§ Task directions: For the entries below, state how many lines contain the string "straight". Add nothing else.

Given data Start Marker

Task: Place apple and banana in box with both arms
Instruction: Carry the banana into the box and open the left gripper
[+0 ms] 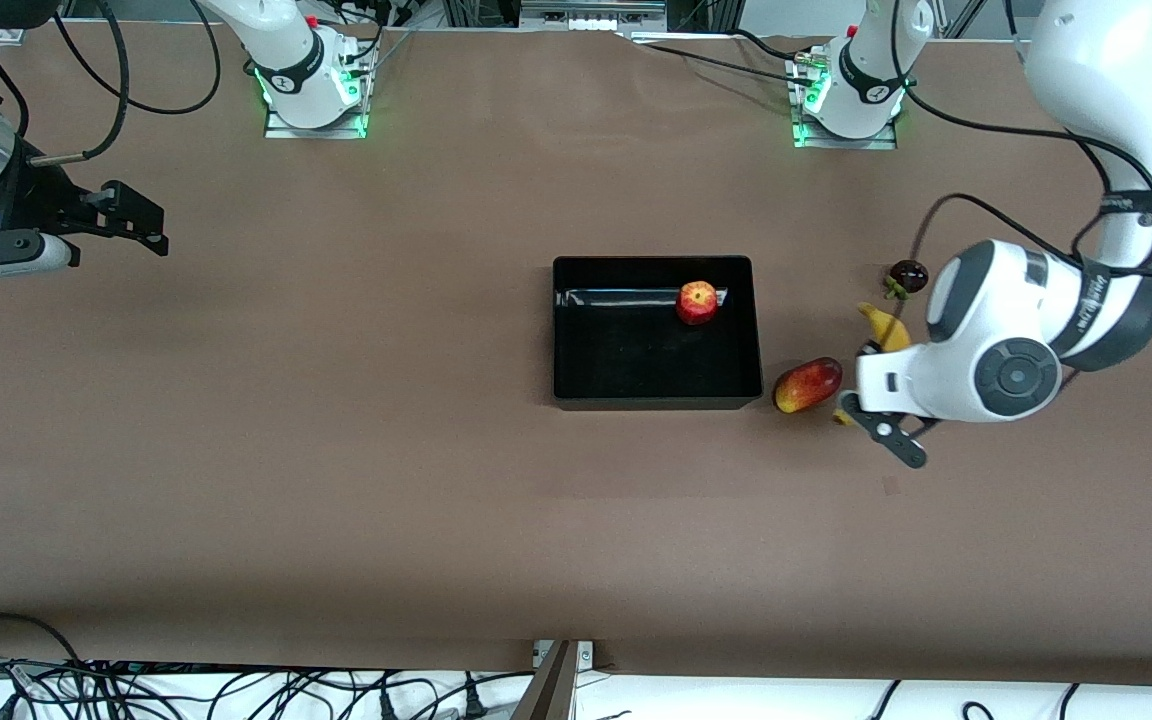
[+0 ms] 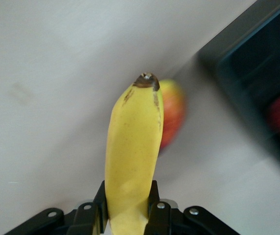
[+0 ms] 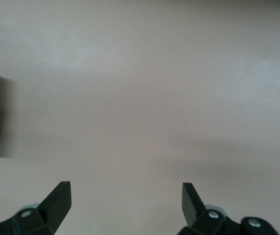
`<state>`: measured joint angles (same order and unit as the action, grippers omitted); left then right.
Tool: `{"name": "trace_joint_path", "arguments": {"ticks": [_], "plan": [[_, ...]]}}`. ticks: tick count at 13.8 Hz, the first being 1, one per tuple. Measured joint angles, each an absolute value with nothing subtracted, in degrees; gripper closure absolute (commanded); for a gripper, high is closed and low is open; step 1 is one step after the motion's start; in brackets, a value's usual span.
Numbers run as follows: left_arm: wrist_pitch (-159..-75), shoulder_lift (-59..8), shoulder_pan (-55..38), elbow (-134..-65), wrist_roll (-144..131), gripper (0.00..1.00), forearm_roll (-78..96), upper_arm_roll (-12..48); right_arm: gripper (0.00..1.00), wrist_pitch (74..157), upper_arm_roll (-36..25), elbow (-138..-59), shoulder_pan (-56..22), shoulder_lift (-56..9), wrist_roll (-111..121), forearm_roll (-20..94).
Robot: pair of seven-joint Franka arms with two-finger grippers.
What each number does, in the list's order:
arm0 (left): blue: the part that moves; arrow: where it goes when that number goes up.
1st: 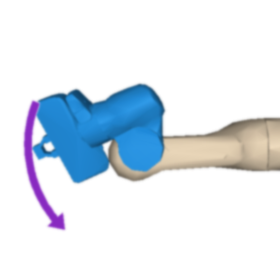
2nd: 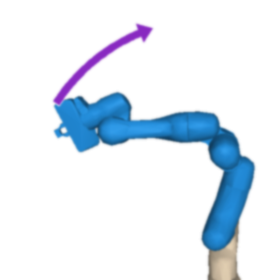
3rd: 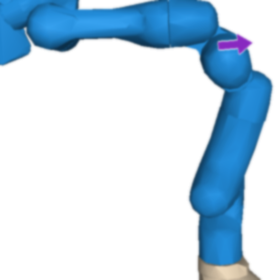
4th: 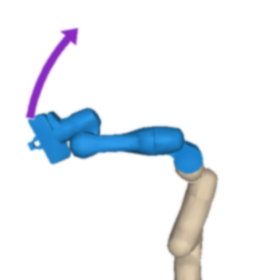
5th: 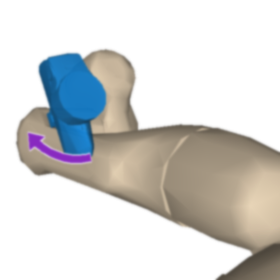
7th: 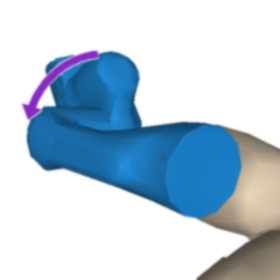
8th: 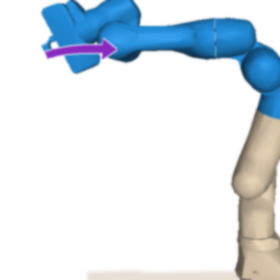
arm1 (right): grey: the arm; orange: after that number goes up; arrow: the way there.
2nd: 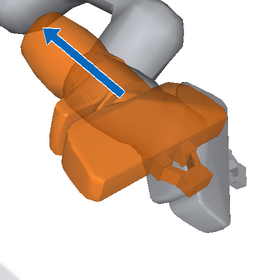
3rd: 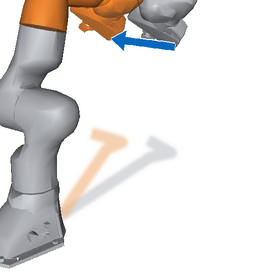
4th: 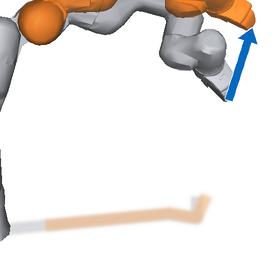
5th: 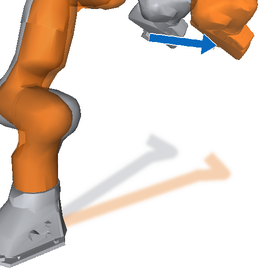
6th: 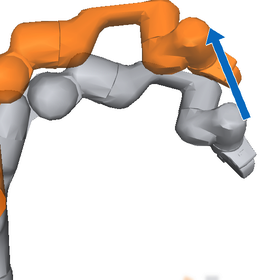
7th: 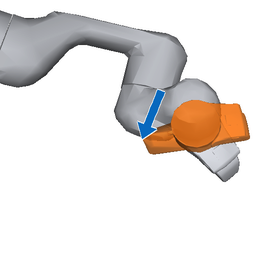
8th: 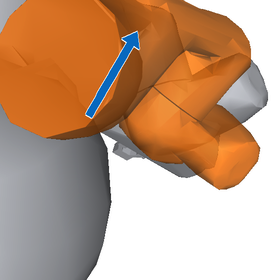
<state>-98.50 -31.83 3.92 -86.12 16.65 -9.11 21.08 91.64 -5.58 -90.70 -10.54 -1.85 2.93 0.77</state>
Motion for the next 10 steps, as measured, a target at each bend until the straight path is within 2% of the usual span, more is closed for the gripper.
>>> {"name": "trace_joint_path", "arguments": {"ticks": [4,7,10], "plan": [[-98.1,-32.9,-8.1,-85.0,-10.7,1.0,0.7,21.2,0.0,91.6,-5.6,-90.7,-10.5,-1.9,2.9,0.8],[-106.5,-36.2,-15.6,-85.0,-25.8,1.0,1.7,21.2,0.0,91.5,-5.6,-90.7,-10.5,-1.9,2.9,0.8],[-113.7,-40.3,-18.2,-85.0,-29.7,1.0,1.7,21.1,0.0,91.5,-5.6,-90.7,-10.5,-1.9,2.9,0.8]]}}
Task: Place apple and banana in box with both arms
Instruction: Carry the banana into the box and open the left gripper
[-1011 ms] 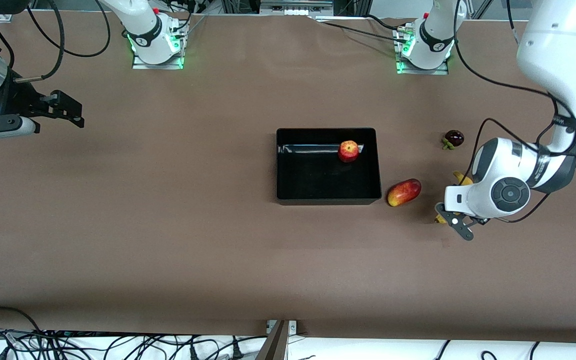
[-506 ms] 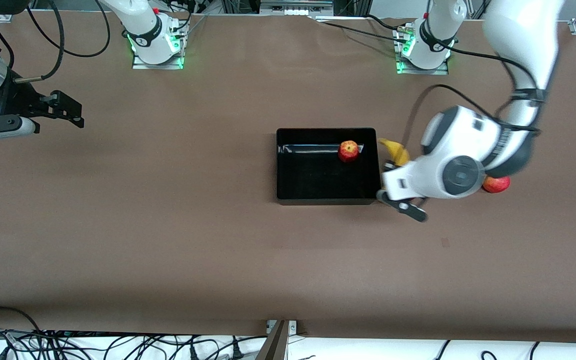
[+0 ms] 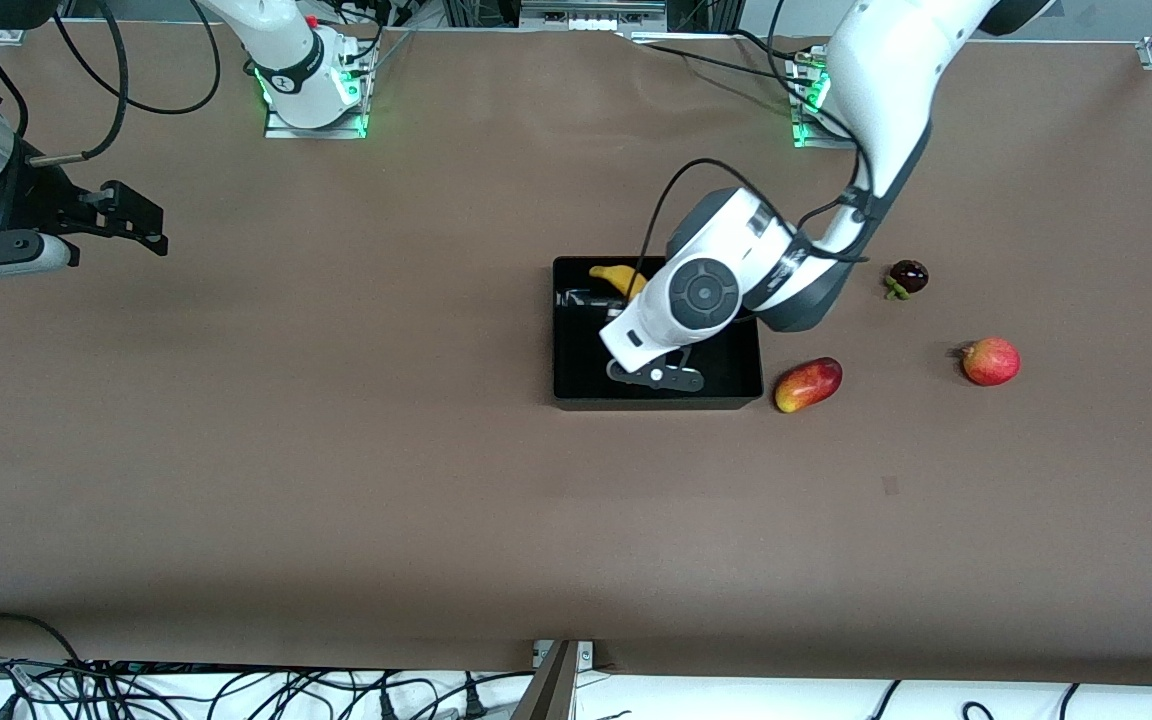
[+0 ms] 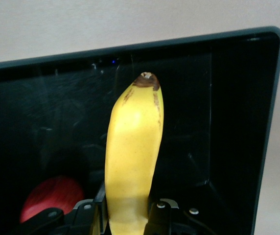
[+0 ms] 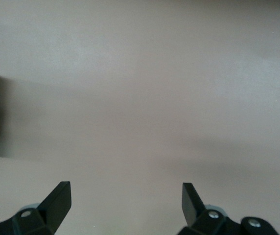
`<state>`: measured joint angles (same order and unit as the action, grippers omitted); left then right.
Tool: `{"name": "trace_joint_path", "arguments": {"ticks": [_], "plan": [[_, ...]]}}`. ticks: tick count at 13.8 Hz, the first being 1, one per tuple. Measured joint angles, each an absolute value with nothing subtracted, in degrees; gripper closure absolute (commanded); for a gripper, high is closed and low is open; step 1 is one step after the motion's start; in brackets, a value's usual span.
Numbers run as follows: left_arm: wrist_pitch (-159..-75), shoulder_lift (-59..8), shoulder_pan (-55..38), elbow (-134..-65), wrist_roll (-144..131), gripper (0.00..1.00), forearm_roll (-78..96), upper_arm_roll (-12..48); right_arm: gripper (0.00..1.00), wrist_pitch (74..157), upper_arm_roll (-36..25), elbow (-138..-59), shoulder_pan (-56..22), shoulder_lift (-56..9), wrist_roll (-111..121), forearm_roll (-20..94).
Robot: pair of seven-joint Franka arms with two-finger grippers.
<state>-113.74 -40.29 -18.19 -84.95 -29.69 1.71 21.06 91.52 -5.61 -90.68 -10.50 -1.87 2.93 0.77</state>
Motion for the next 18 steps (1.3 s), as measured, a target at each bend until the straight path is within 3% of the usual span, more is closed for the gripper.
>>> {"name": "trace_joint_path", "arguments": {"ticks": [6,7,8,9,14,18], "plan": [[-116.0,-44.8,-18.2,-85.2,-29.7,1.0,1.5,20.8,0.0,91.5,-5.3,-90.6,-10.6,-1.9,3.0,0.0],[-116.5,-45.4,-18.2,-85.2,-29.7,0.84,1.5,20.7,0.0,91.5,-5.3,-90.6,-10.6,-1.9,3.0,-0.4],[-116.8,-45.8,-18.2,-85.2,-29.7,0.25,1.4,20.7,0.0,91.5,-5.3,-90.6,-10.6,-1.9,3.0,-0.6],[-116.9,-46.0,-18.2,-85.2,-29.7,0.0,1.4,20.6,0.0,91.6,-5.3,-90.6,-10.6,-1.9,3.0,-0.6],[-115.0,-45.2,-17.7,-83.9,-29.8,0.0,1.4,20.2,0.0,91.6,-5.2,-90.6,-10.6,-1.9,3.0,-0.6],[-104.5,-36.4,-13.3,-79.9,-29.8,0.0,1.4,19.9,0.0,91.6,-5.2,-90.5,-10.6,-1.9,3.0,-0.6]]}}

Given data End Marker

§ Response to the exercise: 2